20 stations is needed to obtain the minimum reliability (Shumway & Harden 2003)
12 stations is used in Canada without significant reduction in test
reliability (D Blackmore, personal communication 2004)

A 25 station over 8 hours may provide excellent reliability and
validity, but is not realistic.10-12 stations is reasonable with the length
of station 8 min with 2 min for feedback and 1 minute to move to the
next station(Marks and Humphrey )

In Dundee (25-35) 4 or 5 min stations are norm.

Stewart: There is a 3rd edition of the book by Dent and Harden in preparation, should be out soon.

Dr Tejinder Singh: BTW, the book by Dent and Harden is a highly recommended reading. If you do not have one, order it today from Amazon!


Sita: I do not know what PMP stands for in that table. Can you please explain

Dr Tejinder Singh : Patient management problem

Suman Singh: PMP stands for patient management problem this is an important component of clinical evaluation where a case is given followed by a series of question.
Maybe this small abstract will help you. I am also attaching an article on PMP.

The Patient Management Problem as an Evaluative Instrument
Victor C. Vaughan III MD1

1 Senior Fellow in Medical Evaluation, National Board of Medical Examiners and Professor of Pediatrics, Temple University

The patient management problem (PMP), a device increasingly used for assessment of medical competence, has been under active development for a number of years and responds to the concern that more traditional techniques for objective evaluation, such as use of the multiple-choice question (MCQ), are often restricted in their content or scope. Though they can reliably test what is known about various aspects of health and illness, they commonly fail to evaluate realistically the process of health care.

The PMP attempts to put the student or physician (the 'test-taker') figuratively into a setting recognizable as belonging to real life, and within that setting (where specified resources are available) presents a clinical problem for solution or management. Given a clearly stated problem in a defined setting, the test-taker is asked to choose among a variety of alternatives for action, some of which may be appropriate, others either not appropriate or even contraindicated. In contrast to the MCQ, which would simply have the choices scored as correct or incorrect, the PMP not only records such scores but, in addition, gives the test-taker the results of the actions selected, usually through development of a latent image embodied in invisible ink. For example, if a blood test is selected as appropriate, the test-taker who follows instructions to develop a latent image placed opposite the choice, will see the results of the test appear.

Praveen: What does this 1hr, 2hr, 4hr, 8hr in the upper row indicate?

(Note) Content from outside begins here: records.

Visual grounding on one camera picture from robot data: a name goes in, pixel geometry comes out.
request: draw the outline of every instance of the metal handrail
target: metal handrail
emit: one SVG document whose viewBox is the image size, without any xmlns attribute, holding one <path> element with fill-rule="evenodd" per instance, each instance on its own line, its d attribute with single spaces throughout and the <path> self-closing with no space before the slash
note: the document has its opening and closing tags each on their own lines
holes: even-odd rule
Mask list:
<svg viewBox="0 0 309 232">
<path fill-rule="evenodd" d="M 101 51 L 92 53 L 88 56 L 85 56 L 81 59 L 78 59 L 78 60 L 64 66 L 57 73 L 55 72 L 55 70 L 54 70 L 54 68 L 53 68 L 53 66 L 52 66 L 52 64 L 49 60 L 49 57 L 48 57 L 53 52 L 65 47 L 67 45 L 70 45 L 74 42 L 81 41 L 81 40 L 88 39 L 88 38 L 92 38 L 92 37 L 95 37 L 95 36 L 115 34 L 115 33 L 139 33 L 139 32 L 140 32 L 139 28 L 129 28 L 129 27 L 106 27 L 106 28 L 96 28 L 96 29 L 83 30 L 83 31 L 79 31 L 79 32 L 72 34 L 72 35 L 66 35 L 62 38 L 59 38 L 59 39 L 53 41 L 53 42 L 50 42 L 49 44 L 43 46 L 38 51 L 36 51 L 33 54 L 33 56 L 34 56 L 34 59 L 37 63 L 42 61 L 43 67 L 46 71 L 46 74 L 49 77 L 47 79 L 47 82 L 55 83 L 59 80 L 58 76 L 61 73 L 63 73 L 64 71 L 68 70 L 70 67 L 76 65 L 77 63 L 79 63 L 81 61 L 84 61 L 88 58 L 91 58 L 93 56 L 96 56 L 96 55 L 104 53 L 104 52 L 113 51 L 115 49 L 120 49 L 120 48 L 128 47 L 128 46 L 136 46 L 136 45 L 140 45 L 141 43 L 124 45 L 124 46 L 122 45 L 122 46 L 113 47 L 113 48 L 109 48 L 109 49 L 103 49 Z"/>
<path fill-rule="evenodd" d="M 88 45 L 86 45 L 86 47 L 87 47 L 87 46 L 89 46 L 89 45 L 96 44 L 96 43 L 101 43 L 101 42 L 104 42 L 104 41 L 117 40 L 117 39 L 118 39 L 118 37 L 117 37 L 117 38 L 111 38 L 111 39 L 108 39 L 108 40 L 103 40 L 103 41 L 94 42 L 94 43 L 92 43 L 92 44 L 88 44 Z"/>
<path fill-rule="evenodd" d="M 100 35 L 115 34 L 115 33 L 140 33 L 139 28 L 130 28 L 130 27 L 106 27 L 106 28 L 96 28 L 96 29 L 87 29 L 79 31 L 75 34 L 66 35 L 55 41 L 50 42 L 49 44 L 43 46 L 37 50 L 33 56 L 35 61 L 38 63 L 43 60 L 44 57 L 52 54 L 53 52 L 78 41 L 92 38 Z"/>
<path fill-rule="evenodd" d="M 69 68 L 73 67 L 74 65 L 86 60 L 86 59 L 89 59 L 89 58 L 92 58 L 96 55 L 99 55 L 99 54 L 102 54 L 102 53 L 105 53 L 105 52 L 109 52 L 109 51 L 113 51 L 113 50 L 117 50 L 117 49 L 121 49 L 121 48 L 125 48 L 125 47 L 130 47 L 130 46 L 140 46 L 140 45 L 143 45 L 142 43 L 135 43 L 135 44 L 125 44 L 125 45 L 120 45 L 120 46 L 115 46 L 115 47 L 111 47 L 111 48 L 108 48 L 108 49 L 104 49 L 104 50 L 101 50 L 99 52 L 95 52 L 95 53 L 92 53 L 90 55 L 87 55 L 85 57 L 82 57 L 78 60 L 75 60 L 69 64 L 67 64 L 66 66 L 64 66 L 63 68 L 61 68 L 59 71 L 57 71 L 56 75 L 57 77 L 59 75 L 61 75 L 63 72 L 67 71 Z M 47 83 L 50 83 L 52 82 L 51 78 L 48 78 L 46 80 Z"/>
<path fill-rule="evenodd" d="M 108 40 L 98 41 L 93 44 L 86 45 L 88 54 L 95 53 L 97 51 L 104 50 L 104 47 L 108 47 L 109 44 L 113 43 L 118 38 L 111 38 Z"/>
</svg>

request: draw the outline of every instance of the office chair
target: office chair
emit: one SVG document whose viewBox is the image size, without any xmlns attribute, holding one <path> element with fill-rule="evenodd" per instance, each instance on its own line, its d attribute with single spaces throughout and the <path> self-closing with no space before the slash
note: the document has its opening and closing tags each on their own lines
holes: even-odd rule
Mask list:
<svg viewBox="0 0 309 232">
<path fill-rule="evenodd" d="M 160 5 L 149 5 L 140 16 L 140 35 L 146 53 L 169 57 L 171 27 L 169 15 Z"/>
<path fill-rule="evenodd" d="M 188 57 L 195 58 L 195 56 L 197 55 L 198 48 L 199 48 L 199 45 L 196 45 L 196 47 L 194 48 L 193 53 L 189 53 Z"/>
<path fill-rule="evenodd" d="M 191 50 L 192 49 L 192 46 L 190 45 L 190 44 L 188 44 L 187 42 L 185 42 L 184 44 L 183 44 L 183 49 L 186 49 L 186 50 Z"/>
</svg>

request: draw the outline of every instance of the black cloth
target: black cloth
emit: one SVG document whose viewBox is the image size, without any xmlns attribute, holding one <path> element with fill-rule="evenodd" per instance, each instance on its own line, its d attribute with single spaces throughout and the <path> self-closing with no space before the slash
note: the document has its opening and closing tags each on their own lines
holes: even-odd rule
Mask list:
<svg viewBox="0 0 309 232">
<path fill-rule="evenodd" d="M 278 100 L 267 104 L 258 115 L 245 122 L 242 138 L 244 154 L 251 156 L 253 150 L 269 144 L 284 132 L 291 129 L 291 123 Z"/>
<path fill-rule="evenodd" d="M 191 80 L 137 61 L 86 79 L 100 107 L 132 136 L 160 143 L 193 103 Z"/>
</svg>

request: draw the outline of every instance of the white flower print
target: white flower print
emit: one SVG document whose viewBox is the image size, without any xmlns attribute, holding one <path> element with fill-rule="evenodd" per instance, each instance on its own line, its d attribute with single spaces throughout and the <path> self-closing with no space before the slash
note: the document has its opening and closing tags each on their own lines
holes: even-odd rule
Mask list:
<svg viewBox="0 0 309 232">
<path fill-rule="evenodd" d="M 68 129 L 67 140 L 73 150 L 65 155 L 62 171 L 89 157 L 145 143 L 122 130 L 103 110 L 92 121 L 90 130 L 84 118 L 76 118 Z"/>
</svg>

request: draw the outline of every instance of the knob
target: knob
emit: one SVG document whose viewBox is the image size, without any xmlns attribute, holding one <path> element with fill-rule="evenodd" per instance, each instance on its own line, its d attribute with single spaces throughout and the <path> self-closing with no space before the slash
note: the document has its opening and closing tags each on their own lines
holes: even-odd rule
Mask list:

Anshu: Time taken for the test. If the test is 8 hours long the reliability improves

Praveen : Thanks for making it clear, In that case as you mentioned as the test duration increases the reliability improves and also we can see that amongst the various instruments which are being used for evaluation, Mini CEX is best followed by MCQ and then the other methods.

Dr Tejinder Singh: Thank you for some of the comments. This table presents some very useful information regarding practice of assessment. Look at some of the issues-
1. Reliability of one hour OSCE and case presentation is same. In other words, it suggests that reliability of OSCE is not dependent on its check lists and structure. If it were so, it would have been more reliable than a case presentation.

2. The longer time you give to the student, the better is the reliability. Figures for 8 hour viva, case presentation and OSCE are almost same.

3. The higher time alloted denotes including more areas and competencies in the assessment process. The major source of unreliability in assessment (even more than erratic examiners) is the content specificity. A student who does well on a CNS case is not necessary equally good on a heart case.

4. There is nothing like 'the reliable' method.

Almost any method can be reliable if you put enough time and effort into it.